WHAT TO WORK ON: Your answer must be every line below, repeated exactly.

=== Begin Enclosure ===

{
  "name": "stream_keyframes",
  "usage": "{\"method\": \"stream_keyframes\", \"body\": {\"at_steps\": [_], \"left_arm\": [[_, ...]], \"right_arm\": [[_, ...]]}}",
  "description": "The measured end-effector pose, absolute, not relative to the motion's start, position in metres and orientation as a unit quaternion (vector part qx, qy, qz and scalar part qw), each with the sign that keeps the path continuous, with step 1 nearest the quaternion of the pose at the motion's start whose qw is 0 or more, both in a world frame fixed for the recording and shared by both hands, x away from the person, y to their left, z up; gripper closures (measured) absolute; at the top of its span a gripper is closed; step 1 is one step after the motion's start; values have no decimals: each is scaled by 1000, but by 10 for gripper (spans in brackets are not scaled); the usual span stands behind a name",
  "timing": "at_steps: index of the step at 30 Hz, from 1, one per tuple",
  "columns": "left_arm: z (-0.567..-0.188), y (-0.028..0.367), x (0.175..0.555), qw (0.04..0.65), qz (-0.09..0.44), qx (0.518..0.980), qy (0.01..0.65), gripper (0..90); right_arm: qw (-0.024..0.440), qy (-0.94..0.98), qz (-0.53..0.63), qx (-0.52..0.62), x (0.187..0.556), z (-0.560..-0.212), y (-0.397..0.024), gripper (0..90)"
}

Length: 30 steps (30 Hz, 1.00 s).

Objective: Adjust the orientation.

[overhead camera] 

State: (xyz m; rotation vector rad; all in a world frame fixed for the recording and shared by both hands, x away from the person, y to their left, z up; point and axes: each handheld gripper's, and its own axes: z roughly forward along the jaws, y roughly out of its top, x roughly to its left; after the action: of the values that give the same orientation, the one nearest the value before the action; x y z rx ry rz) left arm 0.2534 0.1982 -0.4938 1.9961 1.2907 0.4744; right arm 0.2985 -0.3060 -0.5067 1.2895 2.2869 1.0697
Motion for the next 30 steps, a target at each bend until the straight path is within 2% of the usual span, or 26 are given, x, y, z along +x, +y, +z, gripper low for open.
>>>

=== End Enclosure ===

RESULT OF THIS EXERCISE:
{
  "name": "stream_keyframes",
  "usage": "{\"method\": \"stream_keyframes\", \"body\": {\"at_steps\": [_], \"left_arm\": [[_, ...]], \"right_arm\": [[_, ...]]}}",
  "description": "The measured end-effector pose, absolute, not relative to the motion's start, position in metres and orientation as a unit quaternion (vector part qx, qy, qz and scalar part qw), each with the sign that keeps the path continuous, with step 1 nearest the quaternion of the pose at the motion's start whose qw is 0 or more, both in a world frame fixed for the recording and shared by both hands, x away from the person, y to their left, z up; gripper closures (measured) absolute; at the top of its span a gripper is closed; step 1 is one step after the motion's start; values have no decimals: each is scaled by 1000, but by 10 for gripper (spans in brackets are not scaled); the usual span stands behind a name",
  "timing": "at_steps: index of the step at 30 Hz, from 1, one per tuple",
  "columns": "left_arm: z (-0.567..-0.188), y (-0.028..0.367), x (0.175..0.555), qw (0.04..0.65), qz (-0.09..0.44), qx (0.518..0.980), qy (0.01..0.65), gripper (0..90); right_arm: qw (-0.024..0.440), qy (-0.94..0.98), qz (-0.53..0.63), qx (-0.52..0.62), x (0.187..0.556), z (-0.560..-0.212), y (-0.397..0.024), gripper (0..90)"
}

Length: 30 steps (30 Hz, 1.00 s).

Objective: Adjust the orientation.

[overhead camera] 

State: (xyz m; rotation vector rad; all in a world frame fixed for the recording and shared by both hands, x away from the person, y to their left, z up; point and axes: each handheld gripper's, and its own axes: z roughly forward along the jaws, y roughly out of its top, x roughly to its left; after the action: of the values that give the same orientation, the one nearest the value before the action; x y z rx ry rz) left arm 0.2534 0.1982 -0.4938 1.9961 1.2907 0.4744; right arm 0.2985 -0.3060 -0.5067 1.2895 2.2869 1.0697
Motion for the next 30 steps, a target at each bend until the straight path is within 2% of the usual span, or 26 are given, x, y, z along +x, +y, +z, gripper low for open.
>>>

No other output belongs with this exercise.